Riyad Bouizar, owner and chef of Mazagan on Columbia Pike.

Some stats that jumped out at me when I finished the designs are listed below. Remember, I just let the restaurant owners and chefs tell me what they wanted to share. I did not have a set of questions for them.

  • All 12 partners I spoke to (or their parents who started the restaurants) are foreign-born.
  • 8 of 12 told me they had worked in restaurants before opening their own.
  • The dates of when people told me they came here from Bolivia or El Salvador relate to the dates of the economic crisis in Bolivia and civil war in El Salvador.
  • 2 mentioned going to culinary school and 9 told me they finished high school in Arlington.
  • 9 serve food from their native countries.

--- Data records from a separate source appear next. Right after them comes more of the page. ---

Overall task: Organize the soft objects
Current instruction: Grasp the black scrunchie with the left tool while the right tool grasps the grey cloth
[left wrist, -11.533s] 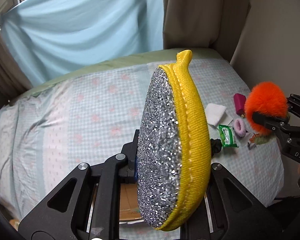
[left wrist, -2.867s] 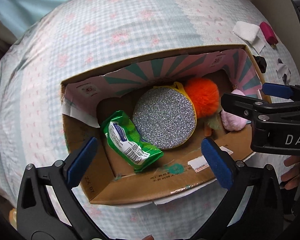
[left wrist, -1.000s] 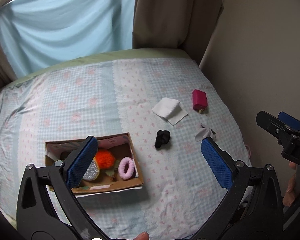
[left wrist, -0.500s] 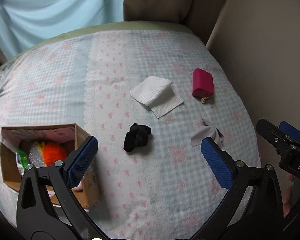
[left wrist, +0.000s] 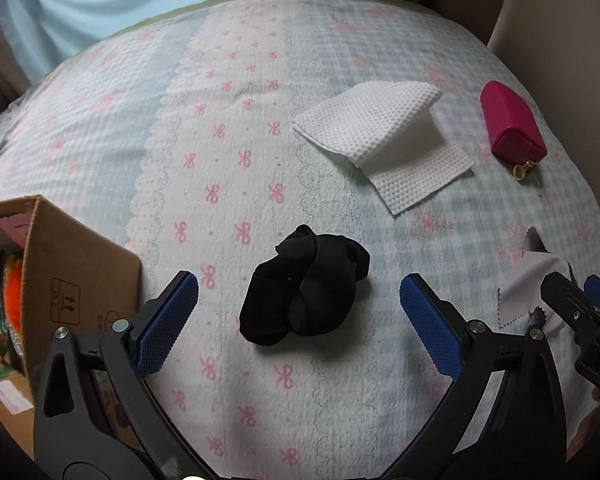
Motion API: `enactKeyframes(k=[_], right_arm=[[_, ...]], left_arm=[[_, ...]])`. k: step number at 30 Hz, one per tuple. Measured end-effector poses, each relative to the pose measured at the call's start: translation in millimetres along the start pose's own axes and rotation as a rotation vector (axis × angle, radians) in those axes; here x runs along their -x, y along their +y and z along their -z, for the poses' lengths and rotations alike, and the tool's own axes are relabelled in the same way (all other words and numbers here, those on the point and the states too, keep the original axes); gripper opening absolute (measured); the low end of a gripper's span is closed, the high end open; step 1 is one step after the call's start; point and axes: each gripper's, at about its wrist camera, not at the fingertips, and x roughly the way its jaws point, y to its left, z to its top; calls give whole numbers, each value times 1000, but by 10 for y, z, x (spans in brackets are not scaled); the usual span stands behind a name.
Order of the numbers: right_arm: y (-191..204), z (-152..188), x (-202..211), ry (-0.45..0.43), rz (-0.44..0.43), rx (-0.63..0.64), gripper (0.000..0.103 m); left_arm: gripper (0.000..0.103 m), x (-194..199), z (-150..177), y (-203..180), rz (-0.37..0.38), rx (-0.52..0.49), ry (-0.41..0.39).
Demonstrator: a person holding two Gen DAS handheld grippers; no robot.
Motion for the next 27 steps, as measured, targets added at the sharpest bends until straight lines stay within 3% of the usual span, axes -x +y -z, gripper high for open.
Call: enactKeyframes(k=[3, 8, 9, 10, 12, 14, 16, 22, 27], right_arm=[[0, 8, -135, 12, 15, -5, 95], [17, 25, -217, 36, 55, -2, 81], [20, 29, -215, 38, 59, 0, 76], [26, 31, -215, 43, 63, 7, 63], [37, 39, -200, 43, 72, 18, 52], [34, 42, -187, 44, 65, 15, 36], [32, 45, -171, 44, 63, 11, 31], [41, 34, -169, 44, 55, 9, 16], [63, 21, -98, 30, 48, 18, 13]], left_arm=[[88, -210, 25, -30, -19, -20, 12], [78, -385, 42, -104, -20, -45, 27], [70, -397, 46, -113, -18, -50, 26], [65, -404, 43, -119, -13, -53, 26], [41, -398, 36, -137, 2, -60, 23], [32, -374, 31, -168, 5, -77, 19], [23, -360, 26, -208, 13, -94, 20], [16, -334, 23, -286, 27, -116, 27], [15, -297, 23, -282, 33, -112, 26]])
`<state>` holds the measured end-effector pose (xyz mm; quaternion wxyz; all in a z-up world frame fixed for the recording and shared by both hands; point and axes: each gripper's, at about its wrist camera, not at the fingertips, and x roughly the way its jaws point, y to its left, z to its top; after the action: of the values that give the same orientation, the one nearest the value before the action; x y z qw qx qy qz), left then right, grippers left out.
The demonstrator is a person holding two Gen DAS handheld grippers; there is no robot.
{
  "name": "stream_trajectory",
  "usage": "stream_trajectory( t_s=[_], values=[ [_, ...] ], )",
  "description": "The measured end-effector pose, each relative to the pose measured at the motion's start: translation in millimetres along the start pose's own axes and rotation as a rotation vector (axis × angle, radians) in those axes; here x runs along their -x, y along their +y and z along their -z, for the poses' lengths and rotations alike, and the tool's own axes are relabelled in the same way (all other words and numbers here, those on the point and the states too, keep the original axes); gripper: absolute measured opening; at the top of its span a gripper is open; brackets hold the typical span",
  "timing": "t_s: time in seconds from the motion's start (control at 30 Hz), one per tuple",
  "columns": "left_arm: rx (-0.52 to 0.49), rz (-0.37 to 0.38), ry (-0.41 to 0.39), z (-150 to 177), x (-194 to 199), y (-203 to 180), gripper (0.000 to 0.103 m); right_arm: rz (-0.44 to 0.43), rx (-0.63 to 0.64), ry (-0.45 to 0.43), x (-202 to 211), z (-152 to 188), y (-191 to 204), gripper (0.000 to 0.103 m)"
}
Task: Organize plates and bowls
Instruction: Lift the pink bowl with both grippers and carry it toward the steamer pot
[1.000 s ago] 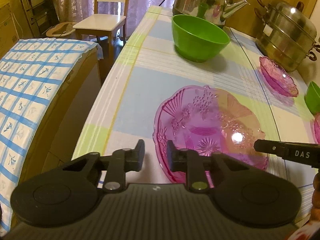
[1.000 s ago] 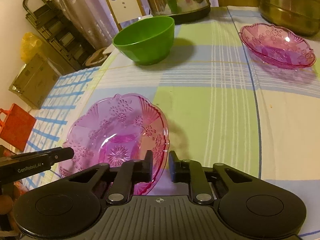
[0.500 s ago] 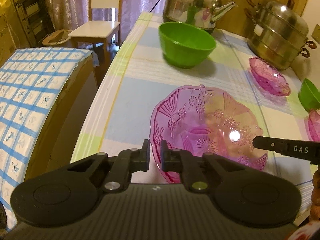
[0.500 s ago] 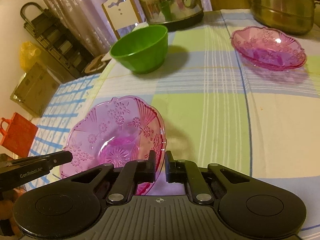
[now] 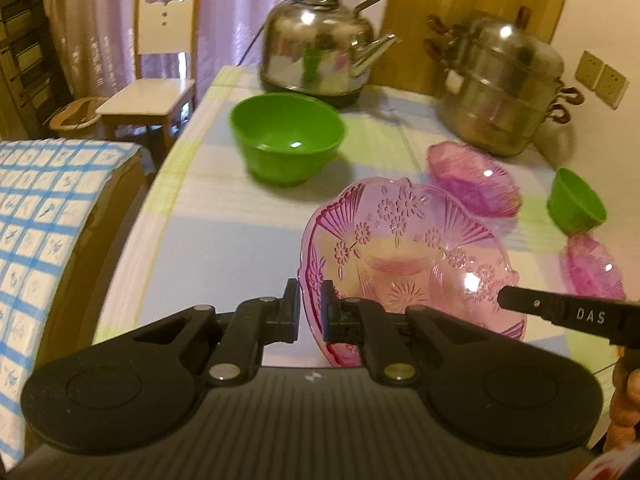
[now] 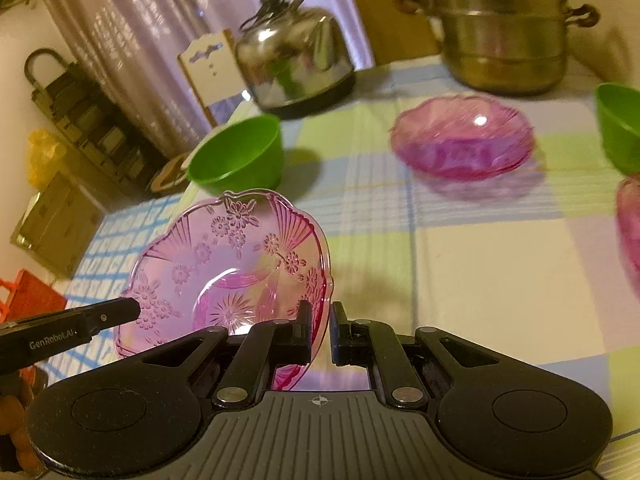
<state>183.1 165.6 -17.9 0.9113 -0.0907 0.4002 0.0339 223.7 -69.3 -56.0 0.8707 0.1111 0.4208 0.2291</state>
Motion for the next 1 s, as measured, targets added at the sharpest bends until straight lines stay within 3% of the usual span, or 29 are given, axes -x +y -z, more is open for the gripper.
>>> stream_trajectory(
  t_s=[0.5,1.0],
  values=[
    [-0.045,0.145,-0.034,-54,-62,-94,0.008,0.131,-0.072,-0.102,37,-40,-80,0.009],
    [-0.066,0.204,-0.049,-112,-158,-150,0.008,0.207,-0.142,-0.128,-5,-108,-156,0.009]
  ],
)
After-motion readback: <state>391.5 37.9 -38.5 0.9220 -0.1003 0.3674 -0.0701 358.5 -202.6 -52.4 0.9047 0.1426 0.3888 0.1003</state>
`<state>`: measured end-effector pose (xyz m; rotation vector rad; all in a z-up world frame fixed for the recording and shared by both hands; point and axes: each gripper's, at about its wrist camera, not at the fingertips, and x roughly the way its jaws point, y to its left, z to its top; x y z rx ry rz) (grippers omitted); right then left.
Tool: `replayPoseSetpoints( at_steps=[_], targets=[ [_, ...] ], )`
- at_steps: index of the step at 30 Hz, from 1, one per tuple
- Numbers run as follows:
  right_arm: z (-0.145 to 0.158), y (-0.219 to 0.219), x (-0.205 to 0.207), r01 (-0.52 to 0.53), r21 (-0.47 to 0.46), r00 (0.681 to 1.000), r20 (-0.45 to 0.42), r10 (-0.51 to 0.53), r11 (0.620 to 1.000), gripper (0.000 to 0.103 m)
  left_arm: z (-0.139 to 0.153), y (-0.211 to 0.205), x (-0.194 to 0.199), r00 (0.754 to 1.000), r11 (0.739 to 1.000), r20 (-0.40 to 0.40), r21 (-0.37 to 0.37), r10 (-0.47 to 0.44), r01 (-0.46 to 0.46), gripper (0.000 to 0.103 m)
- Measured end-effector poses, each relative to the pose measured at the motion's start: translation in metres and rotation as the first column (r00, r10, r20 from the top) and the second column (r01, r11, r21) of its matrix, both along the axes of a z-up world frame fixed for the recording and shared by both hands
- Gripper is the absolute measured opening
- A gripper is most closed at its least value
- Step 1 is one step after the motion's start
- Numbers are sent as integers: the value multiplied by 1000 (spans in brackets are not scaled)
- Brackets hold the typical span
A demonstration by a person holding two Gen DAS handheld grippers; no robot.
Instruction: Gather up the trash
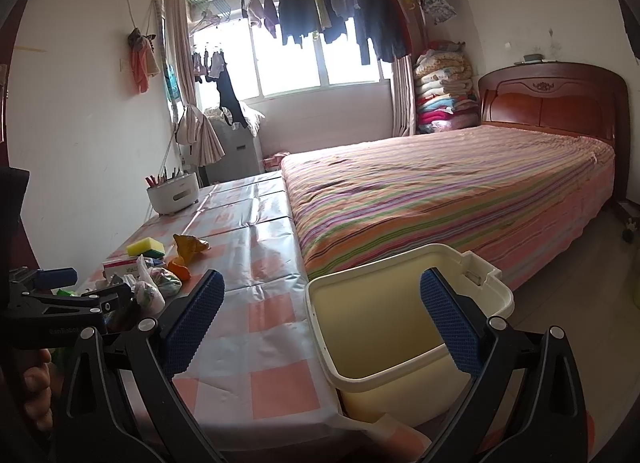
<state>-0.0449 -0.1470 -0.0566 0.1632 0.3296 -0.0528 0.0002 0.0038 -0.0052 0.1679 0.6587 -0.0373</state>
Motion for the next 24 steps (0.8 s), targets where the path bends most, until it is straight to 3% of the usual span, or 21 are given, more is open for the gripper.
replayPoseSetpoints(
  at_steps=[24],
  targets=[
    [-6,6,15,-22,1,999,-47,22,1000,97,6,10,-4,1000,1000,7,-19,11,-11,96]
  ],
)
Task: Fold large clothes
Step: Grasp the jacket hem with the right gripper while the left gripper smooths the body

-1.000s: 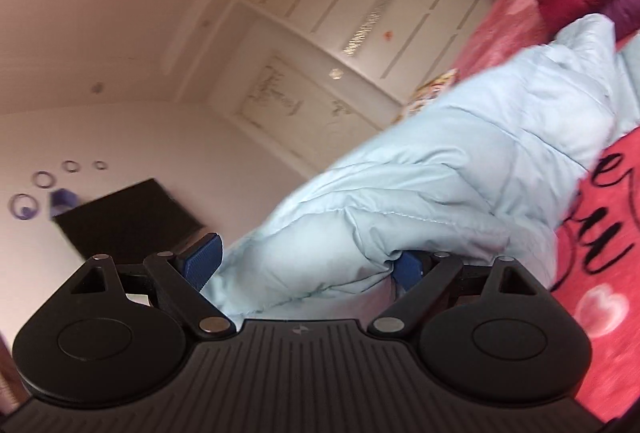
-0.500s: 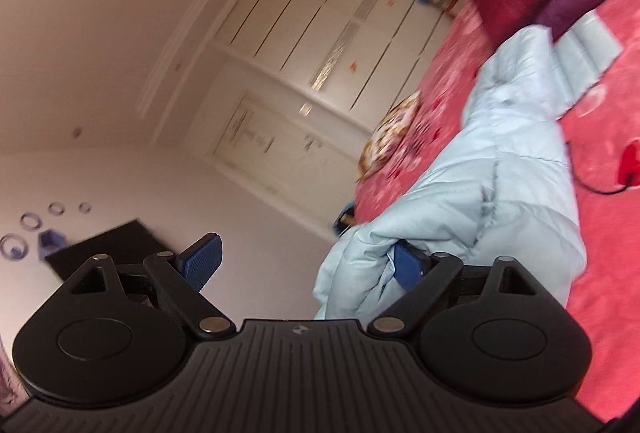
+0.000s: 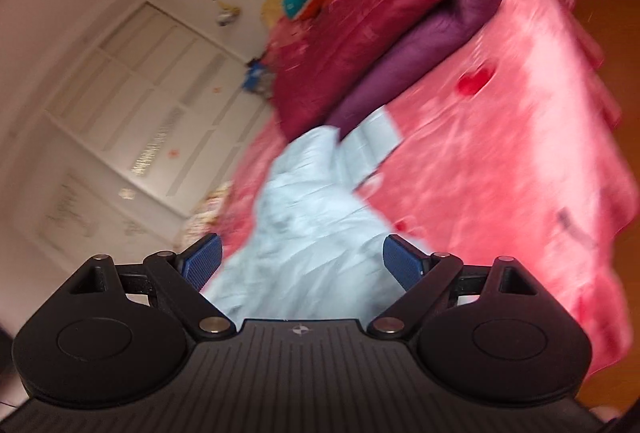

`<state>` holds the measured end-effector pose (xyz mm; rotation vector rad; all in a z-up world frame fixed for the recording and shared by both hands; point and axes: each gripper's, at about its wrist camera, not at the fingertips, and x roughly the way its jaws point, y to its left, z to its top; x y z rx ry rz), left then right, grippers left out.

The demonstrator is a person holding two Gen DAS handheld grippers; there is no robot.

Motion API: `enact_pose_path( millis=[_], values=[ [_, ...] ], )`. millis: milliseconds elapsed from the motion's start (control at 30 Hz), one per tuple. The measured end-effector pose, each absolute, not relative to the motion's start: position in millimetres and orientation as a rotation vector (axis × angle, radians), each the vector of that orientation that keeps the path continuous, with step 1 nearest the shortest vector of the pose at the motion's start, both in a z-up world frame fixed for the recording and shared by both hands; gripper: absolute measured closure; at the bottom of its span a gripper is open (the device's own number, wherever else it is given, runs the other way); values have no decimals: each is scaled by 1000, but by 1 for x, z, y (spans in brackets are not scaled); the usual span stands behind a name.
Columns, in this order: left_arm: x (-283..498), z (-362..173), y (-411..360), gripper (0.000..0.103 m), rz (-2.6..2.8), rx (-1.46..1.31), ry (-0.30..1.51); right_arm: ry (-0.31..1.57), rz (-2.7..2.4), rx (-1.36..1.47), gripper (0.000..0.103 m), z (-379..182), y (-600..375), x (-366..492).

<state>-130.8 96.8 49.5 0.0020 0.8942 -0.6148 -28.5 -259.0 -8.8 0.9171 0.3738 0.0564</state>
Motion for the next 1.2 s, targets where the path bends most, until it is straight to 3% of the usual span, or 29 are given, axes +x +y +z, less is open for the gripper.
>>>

So I kept visiting the various restaurants—at 9 am and even at 9:45 pm— chatting with staff, managers, and owner’s spouses or siblings, just trying to get an interview and a recipe, or trying to convince an owner or chef that this was a good idea to participate in this project. Along the way I listened to babies crying when I was on the phone with an owner, and stumbled across language barriers as well. I got a free baleada, mango lassi, 2 lunches, and 2 coffees thanks to the owners’ generosity and hospitality. After all, it’s about making the time to build community and share our stories.

And it seems to happen best around food!